Role of GOLPH3 in the physical and functional association of ganglioside glycosyltransferases at the Golgi complex

RUGGIERO FERNANDO MIGUEL; RODRIGUEZ-WALKER MACARENA; CAVIERES VIVIANA ; MARDONES GONZALO; DANIOTTI JOSE LUIS

Buenos Aires

Simposio; Third Argentinian Symposium on Glycobiology; 2019

UNSAM, IBYME, CIQUIBIC, IHEM, FIL

Golgi phosphoprotein 3 (GOLPH3) localizes to the Golgi complex. Several studies have shown that GOLPH3 modulates protein glycosylation. Glycolipids are also part of the glycocalyx of the cells. Changes in the glycosylation of these lipids were reported in many physiological as well as pathological conditions. However, is not known if GOLPH3 is involved in this regulation. To study the potential role of GOLPH3 in the metabolism of glycolipids, we generated a GOLPH3 knockdown T98G cell line (KD cells). A detailed analysis showed drastic changes in the volume and morphology of the Golgi complex associated to a downregulation of GD1a with an upregulation of GM1 gangliosides at the cell surface.
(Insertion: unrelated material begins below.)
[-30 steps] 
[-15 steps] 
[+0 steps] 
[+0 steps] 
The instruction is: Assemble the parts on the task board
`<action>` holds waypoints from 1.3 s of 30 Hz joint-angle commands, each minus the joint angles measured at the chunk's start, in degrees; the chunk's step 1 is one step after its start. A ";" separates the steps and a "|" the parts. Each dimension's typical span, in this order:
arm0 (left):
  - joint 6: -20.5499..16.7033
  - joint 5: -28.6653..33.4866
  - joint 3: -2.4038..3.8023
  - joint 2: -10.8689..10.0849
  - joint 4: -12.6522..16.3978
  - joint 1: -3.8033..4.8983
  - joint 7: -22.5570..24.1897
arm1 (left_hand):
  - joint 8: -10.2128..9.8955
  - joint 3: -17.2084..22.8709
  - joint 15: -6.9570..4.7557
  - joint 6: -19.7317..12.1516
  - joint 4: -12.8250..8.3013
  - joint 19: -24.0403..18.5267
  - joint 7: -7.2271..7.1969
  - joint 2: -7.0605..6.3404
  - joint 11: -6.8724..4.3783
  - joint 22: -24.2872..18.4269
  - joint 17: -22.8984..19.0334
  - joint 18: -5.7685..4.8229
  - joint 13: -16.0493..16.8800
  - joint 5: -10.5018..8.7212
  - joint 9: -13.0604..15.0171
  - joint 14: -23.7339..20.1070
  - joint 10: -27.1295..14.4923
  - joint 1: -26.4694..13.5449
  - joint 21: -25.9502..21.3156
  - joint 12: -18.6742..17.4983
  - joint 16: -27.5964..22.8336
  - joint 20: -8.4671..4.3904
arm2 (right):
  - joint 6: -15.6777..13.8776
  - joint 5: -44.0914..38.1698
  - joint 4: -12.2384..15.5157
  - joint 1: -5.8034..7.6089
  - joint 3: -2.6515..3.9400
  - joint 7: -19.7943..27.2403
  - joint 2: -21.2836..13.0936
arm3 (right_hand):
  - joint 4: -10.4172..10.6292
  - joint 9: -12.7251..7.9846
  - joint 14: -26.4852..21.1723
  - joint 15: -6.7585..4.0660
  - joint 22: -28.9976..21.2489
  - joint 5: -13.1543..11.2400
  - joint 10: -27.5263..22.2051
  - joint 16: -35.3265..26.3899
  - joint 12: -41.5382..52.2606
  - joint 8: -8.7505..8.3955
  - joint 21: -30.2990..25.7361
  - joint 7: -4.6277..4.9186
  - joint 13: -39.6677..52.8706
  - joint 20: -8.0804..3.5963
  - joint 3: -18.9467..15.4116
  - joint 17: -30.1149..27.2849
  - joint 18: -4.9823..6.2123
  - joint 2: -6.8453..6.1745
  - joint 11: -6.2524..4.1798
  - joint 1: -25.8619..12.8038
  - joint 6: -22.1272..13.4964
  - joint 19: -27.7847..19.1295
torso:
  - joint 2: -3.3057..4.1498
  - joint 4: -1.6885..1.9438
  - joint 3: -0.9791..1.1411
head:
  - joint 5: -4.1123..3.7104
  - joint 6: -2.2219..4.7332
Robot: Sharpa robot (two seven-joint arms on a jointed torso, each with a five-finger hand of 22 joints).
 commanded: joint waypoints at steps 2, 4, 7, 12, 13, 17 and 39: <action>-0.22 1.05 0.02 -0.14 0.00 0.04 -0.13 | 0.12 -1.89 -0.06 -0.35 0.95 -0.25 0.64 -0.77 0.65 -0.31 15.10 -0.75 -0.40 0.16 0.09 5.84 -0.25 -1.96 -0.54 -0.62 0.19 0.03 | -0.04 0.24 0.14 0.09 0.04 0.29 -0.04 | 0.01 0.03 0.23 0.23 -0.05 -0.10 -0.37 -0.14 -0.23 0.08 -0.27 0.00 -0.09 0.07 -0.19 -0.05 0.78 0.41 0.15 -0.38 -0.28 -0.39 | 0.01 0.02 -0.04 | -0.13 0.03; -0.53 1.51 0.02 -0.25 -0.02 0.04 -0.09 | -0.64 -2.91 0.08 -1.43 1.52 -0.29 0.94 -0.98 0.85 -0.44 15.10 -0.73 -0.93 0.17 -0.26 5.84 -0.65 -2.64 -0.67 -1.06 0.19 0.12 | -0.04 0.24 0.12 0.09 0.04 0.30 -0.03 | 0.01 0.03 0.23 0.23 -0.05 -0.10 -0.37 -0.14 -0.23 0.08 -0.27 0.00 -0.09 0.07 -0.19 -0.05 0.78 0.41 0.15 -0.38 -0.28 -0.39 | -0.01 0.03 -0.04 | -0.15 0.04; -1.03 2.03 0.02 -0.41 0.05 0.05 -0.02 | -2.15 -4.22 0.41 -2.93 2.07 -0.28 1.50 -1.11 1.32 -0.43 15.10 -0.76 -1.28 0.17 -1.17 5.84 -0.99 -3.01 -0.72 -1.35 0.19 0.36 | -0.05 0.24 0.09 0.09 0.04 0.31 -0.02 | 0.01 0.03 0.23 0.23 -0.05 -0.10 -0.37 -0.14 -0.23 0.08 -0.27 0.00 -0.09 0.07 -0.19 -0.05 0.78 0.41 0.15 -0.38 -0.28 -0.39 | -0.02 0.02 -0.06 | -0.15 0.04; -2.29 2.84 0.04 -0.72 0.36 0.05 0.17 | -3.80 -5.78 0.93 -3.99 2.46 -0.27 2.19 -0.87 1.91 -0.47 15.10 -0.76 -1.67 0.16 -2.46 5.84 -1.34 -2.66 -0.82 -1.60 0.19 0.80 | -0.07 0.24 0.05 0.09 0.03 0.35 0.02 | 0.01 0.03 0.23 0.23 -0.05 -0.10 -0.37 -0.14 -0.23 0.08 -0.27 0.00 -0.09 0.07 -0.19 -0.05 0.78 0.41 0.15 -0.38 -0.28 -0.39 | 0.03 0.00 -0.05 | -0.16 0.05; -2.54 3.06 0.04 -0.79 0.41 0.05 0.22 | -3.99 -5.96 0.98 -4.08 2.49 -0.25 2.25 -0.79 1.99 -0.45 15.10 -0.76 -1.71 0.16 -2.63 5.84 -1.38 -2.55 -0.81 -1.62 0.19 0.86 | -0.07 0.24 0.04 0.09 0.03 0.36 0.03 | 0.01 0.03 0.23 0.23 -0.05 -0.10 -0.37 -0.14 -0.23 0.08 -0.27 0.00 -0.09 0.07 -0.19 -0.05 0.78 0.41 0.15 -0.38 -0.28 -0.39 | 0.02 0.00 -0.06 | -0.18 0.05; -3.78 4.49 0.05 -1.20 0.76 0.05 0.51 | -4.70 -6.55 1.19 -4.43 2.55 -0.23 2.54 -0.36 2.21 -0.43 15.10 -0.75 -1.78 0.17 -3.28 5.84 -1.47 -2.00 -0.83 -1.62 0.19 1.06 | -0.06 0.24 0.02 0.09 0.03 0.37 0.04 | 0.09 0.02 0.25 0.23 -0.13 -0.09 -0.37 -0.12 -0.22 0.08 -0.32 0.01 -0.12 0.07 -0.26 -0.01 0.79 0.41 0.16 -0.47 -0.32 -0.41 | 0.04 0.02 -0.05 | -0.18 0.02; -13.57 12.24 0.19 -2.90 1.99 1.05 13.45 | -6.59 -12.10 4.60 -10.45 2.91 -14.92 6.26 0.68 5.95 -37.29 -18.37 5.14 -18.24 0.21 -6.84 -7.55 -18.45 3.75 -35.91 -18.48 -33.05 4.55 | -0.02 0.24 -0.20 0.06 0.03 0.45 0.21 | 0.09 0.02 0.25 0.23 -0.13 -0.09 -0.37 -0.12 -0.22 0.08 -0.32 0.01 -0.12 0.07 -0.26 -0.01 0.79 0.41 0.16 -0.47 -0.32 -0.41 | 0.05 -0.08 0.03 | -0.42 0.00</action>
Also, changes in sub-Golgi localization of ST3Gal-II (GD1a synthase) but not of 3GalT-IV (GM1 synthase) were observed, while no effects were seen in N-glycosylation or N-glycan remodeling of ST3Gal-II. Moreover, ST3Gal-II and 3GalT-IV were physically associated in CHO-K1 cells and GOLPH3 was part of this complex. In vivo association of ST3Gal-II and 3GalT-IV also occurred in T98G cells, but this interaction was decreased in T98G KD cells. Thus, GOLPH3 levels correlate with the expression of complex gangliosides in T98G cells. Alterations in the structure of the Golgi complex, in the localization of glycosyltransferases and/or in the association between these enzymes, directly or indirectly mediated by GOLPH3, may result in a dysregulation of ganglioside synthesis at the Golgi complex.